Replace any number of tabs and spaces with single new line in Linux?

Question

Suppose I have a (potentially very large) text file that contains a word list with whitespace interjected. For example, it might look like this:

Cat                           Dog
Soup                          Rat
Cass                          Audrey

I want each word on a separate line (with no whitespace), like this:

Cat
Dog
Soup
Rat
Cass
Audrey

I can do a simple tr -d " " to make that into:

CatDog
SoupRat
CassAudrey

(but that is not what I want).

I do not know what type of blank space separates those words, so assume that it's some combination of ordinary ASCII spaces and tabs. (We can assume that there are no invisible Unicode characters like em spaces and zero-width thingies.) Naturally, the words do not contain whitespace, so "à la", "alma mater", "apple pie", "at large" and "ice cream" are not valid words.

Assume that words may contain (non-blank) non-alphabetic characters, such as "AC/DC", "add-on", "AT&T", "audio-visual", "can't", "carbon-14", "jack-o'-lantern", "mother-in-law", "o'clock", "O'Reilly", "RS-232" and "3-D". Ideally the solution should tolerate non-ASCII characters, as in "Ångström", "Gödel", "naïve", "résumé" and "smörgåsbord".

How do I get rid of all those spaces while preserving (and isolating) the indented words using common Unix/Linux tools like tr, sed or awk?
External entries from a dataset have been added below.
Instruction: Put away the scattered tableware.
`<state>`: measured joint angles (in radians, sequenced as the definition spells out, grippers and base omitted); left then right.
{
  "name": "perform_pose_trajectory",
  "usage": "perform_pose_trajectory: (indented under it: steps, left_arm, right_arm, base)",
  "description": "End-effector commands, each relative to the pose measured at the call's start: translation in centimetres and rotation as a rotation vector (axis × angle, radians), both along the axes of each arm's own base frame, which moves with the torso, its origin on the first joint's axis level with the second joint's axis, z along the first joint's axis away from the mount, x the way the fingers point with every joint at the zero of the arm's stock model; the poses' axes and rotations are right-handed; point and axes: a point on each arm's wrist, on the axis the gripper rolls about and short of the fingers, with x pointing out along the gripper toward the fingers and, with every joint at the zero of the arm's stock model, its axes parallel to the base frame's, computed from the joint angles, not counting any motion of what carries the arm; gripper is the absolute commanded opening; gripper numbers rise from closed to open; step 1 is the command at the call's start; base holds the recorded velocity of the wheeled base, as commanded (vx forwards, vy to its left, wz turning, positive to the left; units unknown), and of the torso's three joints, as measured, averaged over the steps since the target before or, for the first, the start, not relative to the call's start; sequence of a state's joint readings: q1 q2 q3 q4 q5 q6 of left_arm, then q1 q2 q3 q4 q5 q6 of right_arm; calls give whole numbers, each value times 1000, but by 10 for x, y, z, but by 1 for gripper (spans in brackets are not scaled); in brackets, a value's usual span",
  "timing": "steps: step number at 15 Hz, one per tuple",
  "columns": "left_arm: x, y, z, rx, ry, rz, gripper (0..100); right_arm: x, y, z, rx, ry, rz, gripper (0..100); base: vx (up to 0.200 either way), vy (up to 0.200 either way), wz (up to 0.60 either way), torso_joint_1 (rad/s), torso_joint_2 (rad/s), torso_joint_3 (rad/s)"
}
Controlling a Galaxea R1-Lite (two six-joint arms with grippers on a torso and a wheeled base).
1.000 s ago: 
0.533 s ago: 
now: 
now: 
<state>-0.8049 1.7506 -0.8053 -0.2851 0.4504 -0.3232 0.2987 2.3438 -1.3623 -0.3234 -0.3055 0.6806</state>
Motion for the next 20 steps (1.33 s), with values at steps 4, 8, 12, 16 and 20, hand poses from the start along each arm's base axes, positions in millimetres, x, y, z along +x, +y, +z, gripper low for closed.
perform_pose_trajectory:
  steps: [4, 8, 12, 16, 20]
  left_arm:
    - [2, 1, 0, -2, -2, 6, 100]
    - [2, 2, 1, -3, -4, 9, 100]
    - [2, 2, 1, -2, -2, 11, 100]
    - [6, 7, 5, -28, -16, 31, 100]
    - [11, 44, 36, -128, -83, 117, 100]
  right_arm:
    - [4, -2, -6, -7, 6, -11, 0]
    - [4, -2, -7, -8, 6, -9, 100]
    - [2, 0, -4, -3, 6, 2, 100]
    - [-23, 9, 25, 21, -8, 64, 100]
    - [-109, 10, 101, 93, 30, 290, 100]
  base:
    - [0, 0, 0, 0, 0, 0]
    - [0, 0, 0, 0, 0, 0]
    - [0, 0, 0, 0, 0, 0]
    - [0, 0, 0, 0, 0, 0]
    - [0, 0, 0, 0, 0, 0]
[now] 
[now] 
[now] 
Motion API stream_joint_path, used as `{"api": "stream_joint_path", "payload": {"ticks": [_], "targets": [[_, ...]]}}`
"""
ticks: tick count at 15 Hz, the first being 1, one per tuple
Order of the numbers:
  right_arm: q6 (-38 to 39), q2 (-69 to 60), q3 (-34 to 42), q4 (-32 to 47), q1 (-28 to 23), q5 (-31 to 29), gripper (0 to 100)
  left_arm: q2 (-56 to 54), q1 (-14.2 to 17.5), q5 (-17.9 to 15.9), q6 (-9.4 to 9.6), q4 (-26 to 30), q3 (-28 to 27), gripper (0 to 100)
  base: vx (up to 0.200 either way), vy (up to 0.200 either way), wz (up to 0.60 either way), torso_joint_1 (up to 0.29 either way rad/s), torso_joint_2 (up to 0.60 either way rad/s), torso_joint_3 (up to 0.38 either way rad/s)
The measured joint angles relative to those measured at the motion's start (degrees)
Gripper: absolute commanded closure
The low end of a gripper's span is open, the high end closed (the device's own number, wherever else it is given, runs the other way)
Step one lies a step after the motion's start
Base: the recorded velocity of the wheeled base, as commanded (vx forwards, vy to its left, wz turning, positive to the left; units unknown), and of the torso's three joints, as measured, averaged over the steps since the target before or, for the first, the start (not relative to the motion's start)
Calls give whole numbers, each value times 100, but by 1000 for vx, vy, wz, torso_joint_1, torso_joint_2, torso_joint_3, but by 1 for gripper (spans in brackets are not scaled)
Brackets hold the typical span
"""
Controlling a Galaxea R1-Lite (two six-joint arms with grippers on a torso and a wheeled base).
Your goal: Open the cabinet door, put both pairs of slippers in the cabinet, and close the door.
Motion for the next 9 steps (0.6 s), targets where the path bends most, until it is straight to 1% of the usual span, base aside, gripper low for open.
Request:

It would be great if the solution would also work for more general cases of the stated problem; i.e., not just two-column text, but also random arrangements like:

          Once    upon
    a   midnight
                    dreary
while                     I pondered
       weak    and weary
           Over                many
a   quaint  and     curious     volume
 of forgotten lore

set -f; printf ‘%s\n’ $(<file); set +f. This is halfway a joke, because there are other types of expansion in the shell besides globs, but in some hackish cases it might be a very simple solution. — kojiro, Commented Nov 14, 2017 at 12:25
This is not a question "describing a problem that can't be reproduced and seemingly went away on its own (or went away when a typo was fixed)". This question describes a reproducible problem, whose solution(s) are likely to help future readers. The fact that the OP didn't actually have the problem they described does not invalidate the question, per se. — G-Man Says 'Reinstate Monica', Commented Apr 13, 2021 at 22:27
@G-Man it looks to me like the OP said in version 3 that "So it was looking like some words were appearing right-justified. I went through the same file more slowly with vim and there were no right-justified words." which sounds to me like they realized that there wasn't actually a problem to solve. If we want to reopen this question for the existing answers, I'd suggest editing the Q down to focus on the problem that they solve. — Jeff Schaller, Commented Apr 14, 2021 at 1:04
@Jeff: Well, I acknowledged that "the OP didn't actually have the problem they described". So, what, exactly, are you suggesting? That I delete the OP's edit (i.e., the last paragraph)? Or should I purge all references to the “back story” of how a person might land in the situation of having a file like the one described in the question? — G-Man Says 'Reinstate Monica', Commented Apr 14, 2021 at 5:19
@G-ManSays'ReinstateMonica' I personally think we should keep this question closed, since the OP is in no position to accept an answer. I'll abstain from voting in the reopen queue, though. If we think that this is the best question we have on removing spaces, then I would say to edit the Q to focus on that, removing the backstory and "I didn't actually have this problem" parts. — Jeff Schaller, Commented Apr 14, 2021 at 12:43

G-Man Says 'Reinstate Monica' · Accepted Answer · 2017-11-14 07:05:26Z

14

etopylight was almost right:

tr -s ' \t' '\n'

because the question asks to replace tabs, too.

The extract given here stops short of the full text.